Look below for the line that has "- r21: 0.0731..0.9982". Set down the lines from there through the line that has "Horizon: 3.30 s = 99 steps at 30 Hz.", exactly as written.

> DATA PROVIDED

------------

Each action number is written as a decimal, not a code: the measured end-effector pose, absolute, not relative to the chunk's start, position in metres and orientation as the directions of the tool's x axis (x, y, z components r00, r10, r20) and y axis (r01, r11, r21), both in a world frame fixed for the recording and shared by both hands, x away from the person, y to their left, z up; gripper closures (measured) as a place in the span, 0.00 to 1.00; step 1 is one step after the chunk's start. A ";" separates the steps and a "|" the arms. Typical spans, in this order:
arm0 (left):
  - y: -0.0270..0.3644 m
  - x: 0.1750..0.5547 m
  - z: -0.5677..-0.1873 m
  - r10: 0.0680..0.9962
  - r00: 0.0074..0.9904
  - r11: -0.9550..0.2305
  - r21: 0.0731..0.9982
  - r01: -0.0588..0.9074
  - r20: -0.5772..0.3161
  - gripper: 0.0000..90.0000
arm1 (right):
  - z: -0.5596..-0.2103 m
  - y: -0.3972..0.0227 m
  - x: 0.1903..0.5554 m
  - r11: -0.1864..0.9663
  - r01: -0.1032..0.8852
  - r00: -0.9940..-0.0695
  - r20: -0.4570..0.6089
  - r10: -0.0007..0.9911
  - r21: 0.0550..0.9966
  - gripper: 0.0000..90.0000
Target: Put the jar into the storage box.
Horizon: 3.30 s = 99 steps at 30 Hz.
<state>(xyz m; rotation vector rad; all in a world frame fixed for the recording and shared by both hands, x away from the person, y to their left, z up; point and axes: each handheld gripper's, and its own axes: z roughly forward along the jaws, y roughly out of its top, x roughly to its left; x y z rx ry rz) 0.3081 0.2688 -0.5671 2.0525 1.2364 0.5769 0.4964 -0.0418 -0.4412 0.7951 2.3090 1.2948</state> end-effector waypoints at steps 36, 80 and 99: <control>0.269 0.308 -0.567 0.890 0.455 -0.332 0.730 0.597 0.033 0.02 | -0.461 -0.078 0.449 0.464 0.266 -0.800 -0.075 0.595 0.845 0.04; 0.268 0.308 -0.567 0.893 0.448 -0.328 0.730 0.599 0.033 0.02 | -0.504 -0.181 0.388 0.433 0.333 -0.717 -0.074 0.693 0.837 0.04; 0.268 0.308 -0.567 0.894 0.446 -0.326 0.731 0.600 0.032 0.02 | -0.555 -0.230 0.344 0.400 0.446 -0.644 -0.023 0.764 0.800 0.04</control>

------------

> RESPONSE BELOW
  - r21: 0.0731..0.9982
  - r01: -0.0588..0.9074
  - r20: -0.5772..0.3161
  - gripper: 0.0000..90.0000
arm1 (right):
  - z: -0.5596..-0.2103 m
  - y: -0.3972..0.0227 m
  - x: 0.1903..0.5554 m
  - r11: -0.1864..0.9663
  - r01: -0.1032..0.8852
  - r00: -0.9940..-0.0695
  - r20: -0.4570..0.6089
  - r10: -0.0007..0.9911
  - r21: 0.0550..0.9966
  - gripper: 0.0000..90.0000
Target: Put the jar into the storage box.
Horizon: 3.30 s = 99 steps at 30 Hz.

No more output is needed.